The increasing salience of vertical family kinship in Western societies (Fingerman et al. 2020) motivates the need for a better understanding of intergenerational linkages between grandparents and the fertility of their adult children. In recent years, an emerging scholarship has highlighted the changing demographics of grandparenthood across periods (Gisser and Ediev 2019; Margolis 2016; Margolis and Wright 2017; Seltzer and Bianchi 2013; Verdery et al. 2020; Wiemers and Bianchi 2015). In parallel, a separate literature has raised interest in the multiple ways that living grandparents can potentially influence family and fertility of their adult children in low-fertility settings (Aassve et al. 2012; Barber and Axinn 1998; Rutigliano 2020; Tanskanen and Rotkirch 2014). Whereas both narratives focus attention on the role of living grandparents, the impact of grandparental death itself—a key feature of intergenerational linkages—has drawn less research attention. In particular, it remains unclear whether and how the death of grandparents may alter the childbearing outcomes of adult children. Existing theoretical and empirical literature provides little clear guidance as to the anticipated impact of grandparental death despite the fact that this is an obvious feature of intergenerational linkages and may have important effects on fertility. In this article, we develop a novel theoretical model and exploit rich administrative data to assess the net impact of grandparental death on adult child fertility while also indicating the most likely pathways of influence. Our findings provide new demographic insights and contribute to a broader understanding of the role of grandparents in fertility behavior.

We pose a fundamental question regarding intergenerational demographic linkages: how does grandparental death impact reproductive outcomes for adult children? One way to answer this question is in terms of the overall net impact of grandparental death on fertility. A second perspective on this question focuses on identifying the primary channels through which grandparental death affects adult child fertility. Some of the channels may increase fertility, whereas others may depress the fertility of their adult children. For example, grandparental death could have negative impacts on childbearing through the loss of grandparental childcare services or in vivo transfers of financial resources to adult children. Alternatively, grandparental death may positively impact fertility of their adult children by relieving them of the burden of care for dependent grandparents (OECD 2019) or through the potentially substantial impact of bequests on household wealth (Hansen and Wiborg 2019; Korom 2018). Given the variety of possible influences, which often have opposing effects, the theoretical literature provides little clear guidance as to the anticipated net impact of grandparental death.

We detail a framework for thinking about the complex pathways through which grandparental death may influence adult child fertility, and we develop a number of research hypotheses stemming from our review of the literature. We then explore this question empirically using a unique set of data files produced by the Central Bureau of Statistics (CBS) of Israel that connect all individuals from the 2015 population registry of Israel with information from population censuses of 1972, 1983, 1995, and 2008. The data enable us to reconstruct reproductive histories and to use information about the occurrence and timing of grandparental death.
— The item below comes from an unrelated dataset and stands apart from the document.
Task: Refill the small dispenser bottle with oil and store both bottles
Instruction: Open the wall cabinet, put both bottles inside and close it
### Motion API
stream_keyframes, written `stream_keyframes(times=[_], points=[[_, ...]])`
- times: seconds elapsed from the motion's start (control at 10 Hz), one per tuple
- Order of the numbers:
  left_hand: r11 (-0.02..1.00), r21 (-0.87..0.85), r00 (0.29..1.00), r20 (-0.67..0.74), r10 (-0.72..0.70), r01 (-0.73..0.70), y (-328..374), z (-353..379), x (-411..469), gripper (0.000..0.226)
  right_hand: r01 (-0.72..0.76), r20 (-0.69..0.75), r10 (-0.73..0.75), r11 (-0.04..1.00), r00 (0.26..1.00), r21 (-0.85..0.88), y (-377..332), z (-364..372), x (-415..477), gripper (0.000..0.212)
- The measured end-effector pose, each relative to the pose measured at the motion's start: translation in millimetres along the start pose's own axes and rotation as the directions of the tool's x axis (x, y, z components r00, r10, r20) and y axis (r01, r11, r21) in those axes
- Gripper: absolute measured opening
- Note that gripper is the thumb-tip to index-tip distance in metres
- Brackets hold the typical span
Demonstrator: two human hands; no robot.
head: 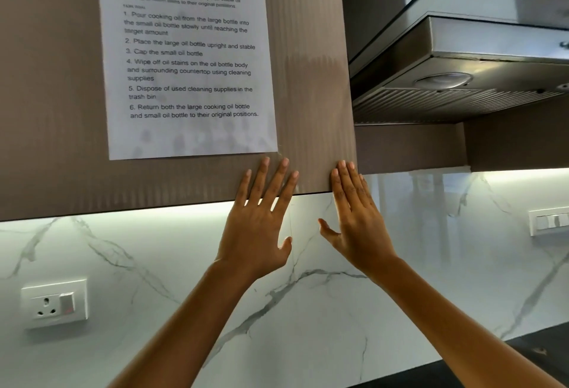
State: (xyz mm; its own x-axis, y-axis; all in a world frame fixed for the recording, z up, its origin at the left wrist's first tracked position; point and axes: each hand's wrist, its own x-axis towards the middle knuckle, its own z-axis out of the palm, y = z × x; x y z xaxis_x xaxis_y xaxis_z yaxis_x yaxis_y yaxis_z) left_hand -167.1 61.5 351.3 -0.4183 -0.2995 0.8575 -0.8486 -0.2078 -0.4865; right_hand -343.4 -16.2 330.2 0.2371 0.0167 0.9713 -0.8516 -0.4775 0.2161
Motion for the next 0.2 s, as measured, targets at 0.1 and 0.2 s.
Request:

The richness of our data allows us to utilize individual-level fixed-effects models that provide estimates of the causal impact of grandparental death on the fertility of their adult children. The combination of our unique data and empirical strategy allows us to shed light on a number of issues raised in prior literature (e.g., Dahlberg 2018). For example, we examine whether grandparental death effects vary by parity (Snopkowski and Sear 2016) or grandparental gender (Schaffnit and Sear 2014; Tanskanen et al. 2014; Waynforth 2011). In addition, we consider whether the impact of grandparental death on adult child fertility differs by residential proximity to the grandparent before death, and by age of the youngest child in the household. These analyses provide further insight regarding some of the most likely mechanisms that underlie our basic finding about the impact of grandparental death on adult child fertility.

Conceptual Framework

In this section, we offer a conceptual framework for thinking about the pathways through which the death of grandparents may affect adult child fertility.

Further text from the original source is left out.